Die Fig. 5 und 6 dienen zur besseren Erläuterung der Filterwirkung der Kreise der Fig. 4. Die Fig. 5 stellt das schon früher erwähnte zusammengesetzte Signal dar, das aus den Bildsignalen. 37, den Horizontalsynchronisierimpulsen 38 und den Vertikalsynchronisierimpulsen 72 besteht ; es gleicht dem in Fig. 3 dargestellten, nur dass in Fig. 3 jeder Horizontalsynchronisierimpuls in seinem Kurvenzug eine Stufe hat, wie es derzeit üblich ist.

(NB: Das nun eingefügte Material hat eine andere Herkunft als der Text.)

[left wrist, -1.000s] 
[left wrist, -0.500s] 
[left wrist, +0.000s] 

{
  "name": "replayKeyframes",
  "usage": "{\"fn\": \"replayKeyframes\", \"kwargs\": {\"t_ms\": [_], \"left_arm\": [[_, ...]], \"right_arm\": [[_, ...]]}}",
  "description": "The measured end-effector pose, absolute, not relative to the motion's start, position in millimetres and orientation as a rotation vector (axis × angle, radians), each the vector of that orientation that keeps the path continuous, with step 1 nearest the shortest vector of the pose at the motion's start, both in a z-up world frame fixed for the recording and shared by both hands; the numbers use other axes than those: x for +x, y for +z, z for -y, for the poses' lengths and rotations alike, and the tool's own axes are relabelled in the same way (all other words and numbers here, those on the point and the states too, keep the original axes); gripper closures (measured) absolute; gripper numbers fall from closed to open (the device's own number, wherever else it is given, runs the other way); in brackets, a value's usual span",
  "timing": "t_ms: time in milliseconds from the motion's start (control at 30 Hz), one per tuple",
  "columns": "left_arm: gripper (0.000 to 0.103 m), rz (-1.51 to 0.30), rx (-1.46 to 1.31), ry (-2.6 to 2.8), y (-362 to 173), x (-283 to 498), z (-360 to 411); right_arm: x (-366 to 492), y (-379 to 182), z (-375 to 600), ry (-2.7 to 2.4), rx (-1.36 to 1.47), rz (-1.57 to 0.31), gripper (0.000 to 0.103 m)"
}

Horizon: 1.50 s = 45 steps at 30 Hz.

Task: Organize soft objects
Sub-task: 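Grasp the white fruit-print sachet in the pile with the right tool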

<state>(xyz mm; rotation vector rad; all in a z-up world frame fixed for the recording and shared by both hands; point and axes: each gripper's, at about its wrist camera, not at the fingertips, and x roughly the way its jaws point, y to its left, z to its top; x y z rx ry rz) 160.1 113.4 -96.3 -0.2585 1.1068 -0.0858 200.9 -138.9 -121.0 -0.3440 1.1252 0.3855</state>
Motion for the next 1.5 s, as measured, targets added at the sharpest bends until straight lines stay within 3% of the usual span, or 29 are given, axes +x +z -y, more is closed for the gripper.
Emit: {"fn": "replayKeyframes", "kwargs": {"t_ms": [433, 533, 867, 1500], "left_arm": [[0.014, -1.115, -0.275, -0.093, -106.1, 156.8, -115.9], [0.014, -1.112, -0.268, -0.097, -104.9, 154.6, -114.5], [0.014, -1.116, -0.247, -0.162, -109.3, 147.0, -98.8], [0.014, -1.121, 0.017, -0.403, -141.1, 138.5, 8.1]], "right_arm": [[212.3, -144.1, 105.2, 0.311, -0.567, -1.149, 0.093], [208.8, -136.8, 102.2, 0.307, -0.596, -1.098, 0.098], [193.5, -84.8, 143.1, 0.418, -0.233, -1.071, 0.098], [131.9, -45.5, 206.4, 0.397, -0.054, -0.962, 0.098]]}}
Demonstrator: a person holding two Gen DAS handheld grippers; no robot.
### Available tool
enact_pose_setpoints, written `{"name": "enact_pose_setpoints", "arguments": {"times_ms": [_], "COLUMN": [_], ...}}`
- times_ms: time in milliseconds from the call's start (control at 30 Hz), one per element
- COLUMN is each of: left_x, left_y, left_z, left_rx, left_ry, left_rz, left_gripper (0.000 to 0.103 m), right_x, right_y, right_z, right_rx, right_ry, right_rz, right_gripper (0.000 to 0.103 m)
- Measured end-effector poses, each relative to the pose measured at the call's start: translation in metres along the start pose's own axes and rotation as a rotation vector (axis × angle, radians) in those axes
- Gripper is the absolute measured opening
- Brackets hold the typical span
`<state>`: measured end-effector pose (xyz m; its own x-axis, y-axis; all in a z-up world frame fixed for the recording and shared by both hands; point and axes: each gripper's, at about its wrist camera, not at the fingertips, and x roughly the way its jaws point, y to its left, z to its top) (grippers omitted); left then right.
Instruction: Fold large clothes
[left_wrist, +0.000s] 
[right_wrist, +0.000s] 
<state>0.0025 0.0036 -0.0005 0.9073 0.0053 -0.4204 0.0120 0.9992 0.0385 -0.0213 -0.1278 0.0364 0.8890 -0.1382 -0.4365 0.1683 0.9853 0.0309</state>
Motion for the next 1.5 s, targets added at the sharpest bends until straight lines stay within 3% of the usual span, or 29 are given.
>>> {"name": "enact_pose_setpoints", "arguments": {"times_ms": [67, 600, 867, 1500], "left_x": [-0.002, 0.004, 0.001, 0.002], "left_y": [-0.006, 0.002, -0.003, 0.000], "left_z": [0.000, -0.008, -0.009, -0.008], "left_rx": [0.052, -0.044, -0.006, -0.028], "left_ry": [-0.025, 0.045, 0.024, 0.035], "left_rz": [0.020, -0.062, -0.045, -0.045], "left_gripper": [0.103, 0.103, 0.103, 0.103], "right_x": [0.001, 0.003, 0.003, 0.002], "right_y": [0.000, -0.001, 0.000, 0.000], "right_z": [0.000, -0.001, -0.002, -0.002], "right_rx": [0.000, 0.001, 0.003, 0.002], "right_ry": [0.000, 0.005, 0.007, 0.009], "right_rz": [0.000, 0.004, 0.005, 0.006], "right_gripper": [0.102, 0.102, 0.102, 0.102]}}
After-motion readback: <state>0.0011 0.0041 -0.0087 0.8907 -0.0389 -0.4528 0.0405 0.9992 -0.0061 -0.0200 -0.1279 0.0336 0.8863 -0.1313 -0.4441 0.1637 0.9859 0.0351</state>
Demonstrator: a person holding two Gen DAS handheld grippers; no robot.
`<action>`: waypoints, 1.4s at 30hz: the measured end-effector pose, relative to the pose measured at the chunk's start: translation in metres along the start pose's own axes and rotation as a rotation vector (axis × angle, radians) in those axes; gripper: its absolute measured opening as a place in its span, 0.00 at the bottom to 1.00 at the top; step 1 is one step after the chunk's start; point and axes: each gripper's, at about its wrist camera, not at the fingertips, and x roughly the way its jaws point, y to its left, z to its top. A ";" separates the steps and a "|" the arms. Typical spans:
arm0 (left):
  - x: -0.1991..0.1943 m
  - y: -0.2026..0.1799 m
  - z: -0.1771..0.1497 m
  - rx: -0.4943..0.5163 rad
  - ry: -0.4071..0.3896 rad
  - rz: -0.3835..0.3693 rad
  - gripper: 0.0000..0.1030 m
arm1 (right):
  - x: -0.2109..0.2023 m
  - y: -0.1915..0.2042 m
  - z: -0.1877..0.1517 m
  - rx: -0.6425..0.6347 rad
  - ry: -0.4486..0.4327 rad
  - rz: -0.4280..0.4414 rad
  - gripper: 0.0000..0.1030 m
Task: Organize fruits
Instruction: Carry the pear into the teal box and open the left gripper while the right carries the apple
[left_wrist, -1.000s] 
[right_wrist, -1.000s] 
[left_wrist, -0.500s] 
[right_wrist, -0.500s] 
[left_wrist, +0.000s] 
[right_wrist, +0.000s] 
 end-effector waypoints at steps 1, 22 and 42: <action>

Von den Kurven der Fig. 6 zeigt die Charakteristik 11 des der Röhre 67 vorangehenden Filterkreises, dass dieser die verhältnismässig niedrigen Frequenzkomponenten der Synchronisierimpulse durchlässt und die höheren Frequenzkomponenten ausschliesst, während gemäss der Charakteristik 12 des der Röhre 69 vorausgehenden Filterkreises dieser die höheren Frequenzkomponenten durchlässt, die vom ersteren Filterkreis ausgeschlossen werden und die niedrigeren Frequenzkomponenten ausschliesst.
Auf diese Weise isolieren die in Fig. 4 dargestellten Filterkreise im wesentlichen die Vertikal-und die Horizontalsynchronisierimpulse, da Impulse der in Fig. 5 dargestellten Art dadurch gekennzeichnet sind, dass der grösste Teil der Energie der Vertikalsynchronisierimpulse in einem Frequenzband auftritt, das unterhalb einer bestimmten Frequenz (im allgemeinen der Horizontalsynchronisierfrequenz) liegt, während der grösste Teil der Energie der Horizontalsynehronisierimpulse in einem Frequenzband oberhalb dieser Frequenz auftritt.
In den Zeichnungen sind die Werte gewisser Elemente in Ohm, Megohm, Mikrofarad und Henry angegeben ; diese Werte entsprechen einem Fernsehsystem mit Zeilensprungabtastung, bei dem die Horizontalsynchronisierimpulse 10290mal und die Vertikalsynchronisierimpulse 60mal in der Sekunde erfolgen. Es versteht sich jedoch, dass diese Werte nur beispielsweise gegeben sind und innerhalb ziemlich weiter Grenzen verändert werden können.
PATENT-ANSPRÜCHE :
1. Fernsehempfangssystem mit einem Signalkanal für den Empfang von Bildsignalen zusammen mit Horizontal-und Vertikalsynchronisierimpulsen, einer Kathodenstrahlröhre und Horizontal-und Vertikalablenkkreisen für dieselbe, dadurch gekennzeichnet, dass die Schaltelemente, welche die Synehronisierimpulse den Ablenkkreisen unter Ausschluss der Bildsignale zuführen, derart ausgebildet sind, dass die in einem der Ablenkkreise (vorzugsweise die im Horizontalablenkkreis) erzeugten Spannungsimpulse von dem andern Ablenkkreis ferngehalten werden oder die Fernhaltung der
Spannungsimpulse auch in der umgekehrten Richtung erfolgt.